▸ DESCRIPTION OF THE TASK
List all lines of the data containing the word "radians".

▸ COLLECTED DATA
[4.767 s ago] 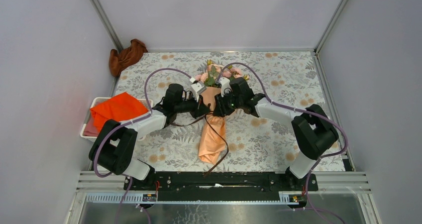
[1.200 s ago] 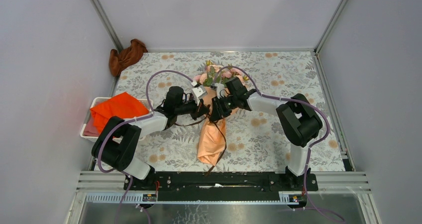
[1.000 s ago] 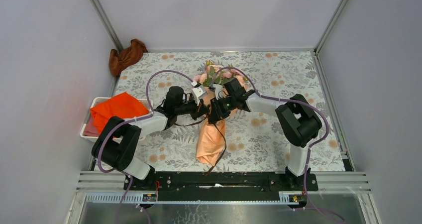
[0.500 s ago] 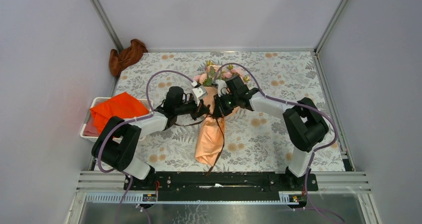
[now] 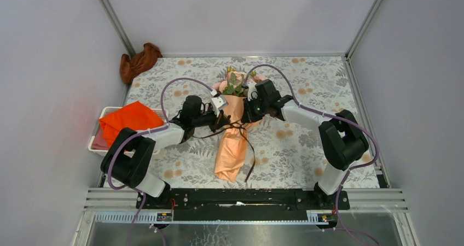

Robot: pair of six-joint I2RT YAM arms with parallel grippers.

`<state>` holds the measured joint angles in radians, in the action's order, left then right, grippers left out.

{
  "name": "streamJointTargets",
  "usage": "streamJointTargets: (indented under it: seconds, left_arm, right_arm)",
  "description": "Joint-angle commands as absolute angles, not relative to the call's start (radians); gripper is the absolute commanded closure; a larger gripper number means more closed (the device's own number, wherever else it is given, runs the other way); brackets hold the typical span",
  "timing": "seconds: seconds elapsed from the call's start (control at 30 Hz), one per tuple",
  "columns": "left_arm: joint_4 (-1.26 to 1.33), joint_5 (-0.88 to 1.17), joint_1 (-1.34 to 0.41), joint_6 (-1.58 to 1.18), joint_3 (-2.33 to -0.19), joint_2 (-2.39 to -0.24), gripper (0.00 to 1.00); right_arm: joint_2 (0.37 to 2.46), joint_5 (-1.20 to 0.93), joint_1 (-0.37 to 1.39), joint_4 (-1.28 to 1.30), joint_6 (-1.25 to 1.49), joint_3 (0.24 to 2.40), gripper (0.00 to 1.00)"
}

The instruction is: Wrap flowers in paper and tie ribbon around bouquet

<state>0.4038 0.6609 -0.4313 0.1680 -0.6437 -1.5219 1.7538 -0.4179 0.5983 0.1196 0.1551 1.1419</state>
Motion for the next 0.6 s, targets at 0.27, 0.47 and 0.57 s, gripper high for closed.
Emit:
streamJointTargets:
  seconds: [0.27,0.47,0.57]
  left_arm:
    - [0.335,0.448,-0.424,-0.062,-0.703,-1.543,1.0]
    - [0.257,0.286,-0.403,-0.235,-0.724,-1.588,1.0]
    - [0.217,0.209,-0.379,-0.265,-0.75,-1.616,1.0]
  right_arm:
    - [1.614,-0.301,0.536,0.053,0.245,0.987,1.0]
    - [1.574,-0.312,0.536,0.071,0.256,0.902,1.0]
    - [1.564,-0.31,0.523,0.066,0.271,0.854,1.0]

▸ ANSWER SPACE
`<state>` holds the measured joint angles in radians, in the action's order, left then right, grippers left out.
  "description": "Joint-angle commands as absolute angles, not relative to the call's start (radians); gripper is the absolute commanded closure; a larger gripper number means more closed (the device's own number, wherever else it is given, runs the other way); brackets hold the typical span",

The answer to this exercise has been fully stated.